Nuclear fusion Of Hydrogen

Scientists in Germany flipped the switch Wednesday on an experiment they hope will advance the quest for nuclear fusion, considered a clean and safe form of nuclear power.

Following nine years of construction and testing, researchers at the Max Planck Institute for Plasma Physics in Greifswald injected a tiny amount of hydrogen into a doughnut-shaped device — then zapped it with the equivalent of 6, 000 microwave ovens.

German Chancellor Angela Merkel, center, who holds a doctorate in physics, personally pressed the button at Wednesday's launch of an experiment they hope will advance the quest for nuclear fusion, considered a clean and safe form of nuclear power. (Bernd Wuestneck/dpa via Associated Press)

The resulting super-hot gas, known as plasma, lasted just a fraction of a second before cooling down again, long enough for scientists to confidently declare the start of their experiment a success.

"Everything went well today, " said Robert Wolf, a senior scientist involved with the project. "With a system as complex as this you have to make sure everything works perfectly and there's always a risk."

Among the difficulties is how to cool the complex arrangement of magnets required to keep the plasma floating inside the device, Wolf said. Scientists looked closely at the hiccups experienced during the start-up of the Large Hadron Collider in Switzerland more than five years ago to avoid similar mistakes, he said.

World-wide effort

The experiment in Greifswald is part of a world-wide effort to harness nuclear fusion, a process in which atoms join at extremely high temperatures and release large amounts of energy that's similar to what occurs inside the sun.

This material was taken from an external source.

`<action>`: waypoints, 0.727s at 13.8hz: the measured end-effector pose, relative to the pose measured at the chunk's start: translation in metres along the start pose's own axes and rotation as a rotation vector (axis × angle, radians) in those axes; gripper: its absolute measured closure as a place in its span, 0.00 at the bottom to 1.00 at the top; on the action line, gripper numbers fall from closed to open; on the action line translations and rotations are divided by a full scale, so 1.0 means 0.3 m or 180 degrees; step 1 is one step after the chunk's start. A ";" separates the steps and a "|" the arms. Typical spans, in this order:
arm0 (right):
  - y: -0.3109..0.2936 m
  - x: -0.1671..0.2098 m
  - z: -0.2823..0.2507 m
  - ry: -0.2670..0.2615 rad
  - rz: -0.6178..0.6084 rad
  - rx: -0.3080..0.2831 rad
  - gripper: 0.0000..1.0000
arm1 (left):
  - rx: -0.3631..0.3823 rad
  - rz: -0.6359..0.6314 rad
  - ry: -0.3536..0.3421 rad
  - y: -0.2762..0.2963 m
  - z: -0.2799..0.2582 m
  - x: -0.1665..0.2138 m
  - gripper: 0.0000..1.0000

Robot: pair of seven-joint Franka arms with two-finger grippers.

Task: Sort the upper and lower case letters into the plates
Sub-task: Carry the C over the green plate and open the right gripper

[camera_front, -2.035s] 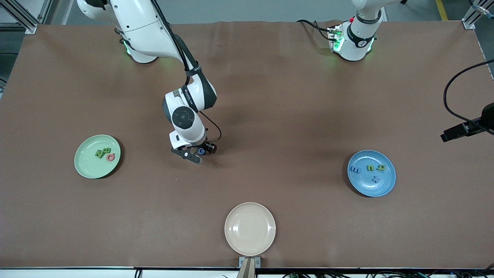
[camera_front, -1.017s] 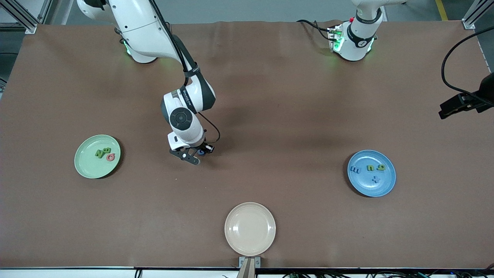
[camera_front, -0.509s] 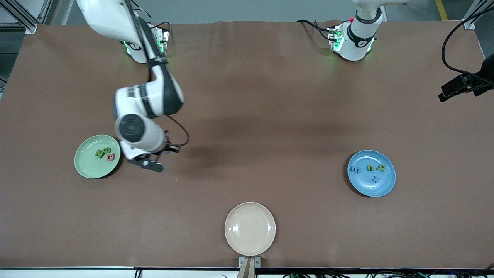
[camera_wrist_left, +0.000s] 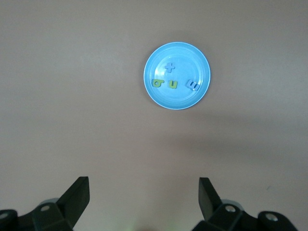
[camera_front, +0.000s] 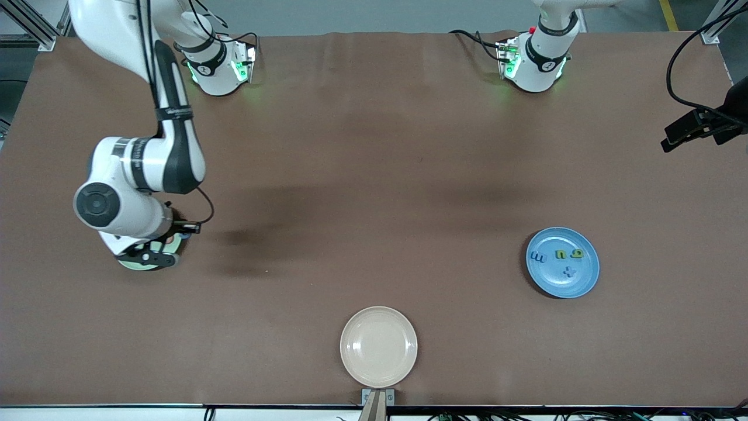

Advocates acknowledge that the technology is probably many decades away, but argue that — once achieved — it could replace fossil fuels and conventional nuclear fission reactors.

Construction has already begun in southern France on ITER, a huge international research reactor that uses a strong electric current to trap plasma inside a doughnut-shaped device long enough for fusion to take place. The device, known as a tokamak, was conceived by Soviet physicists in the 1950s and is considered fairly easy to build, but extremely difficult to operate.

The team in Greifswald, a port city on Germany's Baltic coast, is focused on a rival technology invented by the American physicist Lyman Spitzer in 1950. Called a stellarator, the device has the same doughnut shape as a tokamak but uses a complicated system of magnetic coils instead of a current to achieve the same result.

Construction has already begun in southern France on ITER, a huge international research reactor that uses a strong electric current to trap plasma inside a doughnut-shaped device long enough for fusion to take place.

The Greifswald device should be able to keep plasma in place for much longer than a tokamak, said Thomas Klinger, who heads the project.

"The stellarator is much calmer, " he said in a telephone interview. "It's far harder to build, but easier to operate."

Known as the Wendelstein 7-X stellarator, or W7-X, the 400-million-euro ($609 million) device was first fired up in December using helium, which is easier to heat. Helium also has the advantage of "cleaning" any minute dirt particles left behind during the construction of the device.

Not designed to produce energy

Over the coming years the device, which isn't designed to produce energy itself, will slowly increase the temperature and duration of the plasma with the goal of keeping it stable for 30 minutes, Wolf said.